If on a CAT3B fail operational approach and autoland, with no adverse annunciations, there still exists, for your ac type/autopilot technology, a `risk` from historical data of not landing on the centreline, then the pilot needs to be given a `casting vote` in the form of a DH>0. Even if its just 12 ft, which I believe was used by the Trident ac on occasions?

deltahotel
23rd May 2020, 09:42
PEI. I love a good view as much as anyone, but with 75R my concentration is elsewhere.

SE. Absolutely if there is a DH, otherwise the casting vote is based on cockpit indications alone(GS, LOC, ASA, FMAs etc). Today’s lockdown challenge is to find approaches with a 3B DH. My starter for ten is Brescia (30/100) as the only one on our list of lo vis airfields. Good luck !

8che
23rd May 2020, 10:32
Interesting that some don’t want to look out of the window on 3b no DH. The basis of AWOPS training is one pilot heads out (normally PF) and one firmly heads down in (normally PM depending on operator SOP). Are you saying you see no value to seeking visual cues on a no DH approach ? A good unexpected visual cue forms another great resource if you’re lucky. Fog patches, midpoint significantly greater than 75m ? Perhaps you join the group of guys with newspapers In the windows to block out the sun or cockpit storm/ override light on in the dark because you’re IFR so there’s no need to look out.

Another lockdown question teeser. Why 75m for 3B no DH ?

atakacs
24th May 2020, 10:11
A320, fail-operational. Certified NO DH (min RVR 75m).

Only lurking in this thread but what does RVR 75 mean if there is no DH ? In effect does it still mean that if you don't see the runway at 75m you should go around ?

FlightDetent
24th May 2020, 10:33
Only lurking in this thread but what does RVR 75 mean if there is no DH ? In effect does it still mean that if you don't see the runway at 75m you should go around ?
Definitely no, as you suspected.

For no DH operations unless there is a failure the pilot takes no decisions and actions apart from operating non-automated stuff like the reversers.

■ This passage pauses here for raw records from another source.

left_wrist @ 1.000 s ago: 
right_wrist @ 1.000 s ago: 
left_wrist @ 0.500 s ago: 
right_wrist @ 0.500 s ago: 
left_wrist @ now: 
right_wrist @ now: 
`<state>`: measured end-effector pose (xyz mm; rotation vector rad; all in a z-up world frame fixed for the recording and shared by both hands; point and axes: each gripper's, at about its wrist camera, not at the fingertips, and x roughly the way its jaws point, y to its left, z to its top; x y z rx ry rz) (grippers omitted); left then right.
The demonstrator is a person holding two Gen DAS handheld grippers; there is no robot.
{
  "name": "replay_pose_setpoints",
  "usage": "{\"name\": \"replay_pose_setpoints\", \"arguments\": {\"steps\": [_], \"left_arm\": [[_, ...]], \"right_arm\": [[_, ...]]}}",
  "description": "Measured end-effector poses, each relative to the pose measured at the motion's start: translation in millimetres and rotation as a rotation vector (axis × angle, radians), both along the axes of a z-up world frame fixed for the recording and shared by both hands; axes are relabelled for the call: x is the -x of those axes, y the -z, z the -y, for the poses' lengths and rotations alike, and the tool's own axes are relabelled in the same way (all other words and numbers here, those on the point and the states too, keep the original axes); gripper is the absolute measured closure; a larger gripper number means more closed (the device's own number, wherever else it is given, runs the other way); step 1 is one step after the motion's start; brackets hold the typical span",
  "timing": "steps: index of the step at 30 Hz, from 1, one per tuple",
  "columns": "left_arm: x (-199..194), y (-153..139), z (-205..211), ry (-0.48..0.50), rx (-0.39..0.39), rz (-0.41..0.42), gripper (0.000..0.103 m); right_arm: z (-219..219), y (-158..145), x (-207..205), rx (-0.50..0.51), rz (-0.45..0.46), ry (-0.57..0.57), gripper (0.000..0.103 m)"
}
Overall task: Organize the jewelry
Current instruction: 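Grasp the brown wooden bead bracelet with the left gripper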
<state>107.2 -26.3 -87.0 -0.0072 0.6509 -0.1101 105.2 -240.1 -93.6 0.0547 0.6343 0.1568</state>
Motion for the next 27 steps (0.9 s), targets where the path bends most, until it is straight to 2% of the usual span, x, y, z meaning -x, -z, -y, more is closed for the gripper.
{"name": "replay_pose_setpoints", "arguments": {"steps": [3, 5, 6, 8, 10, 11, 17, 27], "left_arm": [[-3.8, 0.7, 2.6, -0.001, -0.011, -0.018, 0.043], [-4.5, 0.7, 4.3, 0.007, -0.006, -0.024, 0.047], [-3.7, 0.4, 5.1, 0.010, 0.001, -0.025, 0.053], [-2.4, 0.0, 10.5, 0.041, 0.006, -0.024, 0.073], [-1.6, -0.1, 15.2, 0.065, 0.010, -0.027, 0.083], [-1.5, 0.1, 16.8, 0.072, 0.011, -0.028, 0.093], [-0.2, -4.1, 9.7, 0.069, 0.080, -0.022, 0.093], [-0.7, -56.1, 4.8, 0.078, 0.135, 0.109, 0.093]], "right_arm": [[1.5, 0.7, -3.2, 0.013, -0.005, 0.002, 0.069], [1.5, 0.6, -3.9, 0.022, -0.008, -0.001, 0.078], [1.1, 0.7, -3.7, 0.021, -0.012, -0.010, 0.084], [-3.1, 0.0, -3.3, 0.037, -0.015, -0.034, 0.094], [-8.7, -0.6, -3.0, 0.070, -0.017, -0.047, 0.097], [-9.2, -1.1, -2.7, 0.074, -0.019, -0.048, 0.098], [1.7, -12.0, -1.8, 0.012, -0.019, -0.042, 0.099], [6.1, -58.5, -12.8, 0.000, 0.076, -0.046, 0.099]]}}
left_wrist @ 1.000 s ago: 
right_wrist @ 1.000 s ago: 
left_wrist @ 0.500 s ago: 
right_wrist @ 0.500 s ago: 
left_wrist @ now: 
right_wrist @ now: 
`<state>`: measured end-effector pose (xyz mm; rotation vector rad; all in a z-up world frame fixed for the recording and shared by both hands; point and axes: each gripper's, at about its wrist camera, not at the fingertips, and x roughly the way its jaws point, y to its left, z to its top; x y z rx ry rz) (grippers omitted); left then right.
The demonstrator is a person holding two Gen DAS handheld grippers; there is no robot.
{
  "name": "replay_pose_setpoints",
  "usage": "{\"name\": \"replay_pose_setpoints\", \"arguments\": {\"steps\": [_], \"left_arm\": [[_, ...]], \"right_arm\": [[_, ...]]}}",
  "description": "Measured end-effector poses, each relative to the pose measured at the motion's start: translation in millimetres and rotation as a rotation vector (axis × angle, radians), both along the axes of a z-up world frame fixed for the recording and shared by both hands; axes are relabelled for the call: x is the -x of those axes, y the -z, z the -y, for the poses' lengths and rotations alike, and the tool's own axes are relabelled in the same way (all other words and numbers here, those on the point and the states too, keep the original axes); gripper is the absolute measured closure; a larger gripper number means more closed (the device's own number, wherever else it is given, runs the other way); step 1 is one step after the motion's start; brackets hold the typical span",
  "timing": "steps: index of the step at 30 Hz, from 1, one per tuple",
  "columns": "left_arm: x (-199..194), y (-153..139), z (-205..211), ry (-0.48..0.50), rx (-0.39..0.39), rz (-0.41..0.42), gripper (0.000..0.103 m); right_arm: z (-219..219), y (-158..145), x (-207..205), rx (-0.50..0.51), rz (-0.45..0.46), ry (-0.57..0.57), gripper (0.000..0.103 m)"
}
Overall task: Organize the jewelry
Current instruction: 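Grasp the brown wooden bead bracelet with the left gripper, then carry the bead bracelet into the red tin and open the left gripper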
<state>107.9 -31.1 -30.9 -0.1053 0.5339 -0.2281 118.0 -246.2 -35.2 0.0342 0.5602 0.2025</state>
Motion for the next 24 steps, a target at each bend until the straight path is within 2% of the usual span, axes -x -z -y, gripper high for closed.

The min value of RVR = 75 is an arbitrary limit to enable vacating the runway and taxing. In the sense you'd at least will be able to repot where you are after getting lost.

There are two other values of similar nature:

​​​​​​125 m is the min requirement for manual roll-out.
300 m for manual landing (IIRC used to be 350, happy to be corrected on this one).

A proposed fully autonomous landing under nil/0 conditions exists on paper for quite some time, search the interweb for ICAO CAT IIIC. The technology does not exist yet.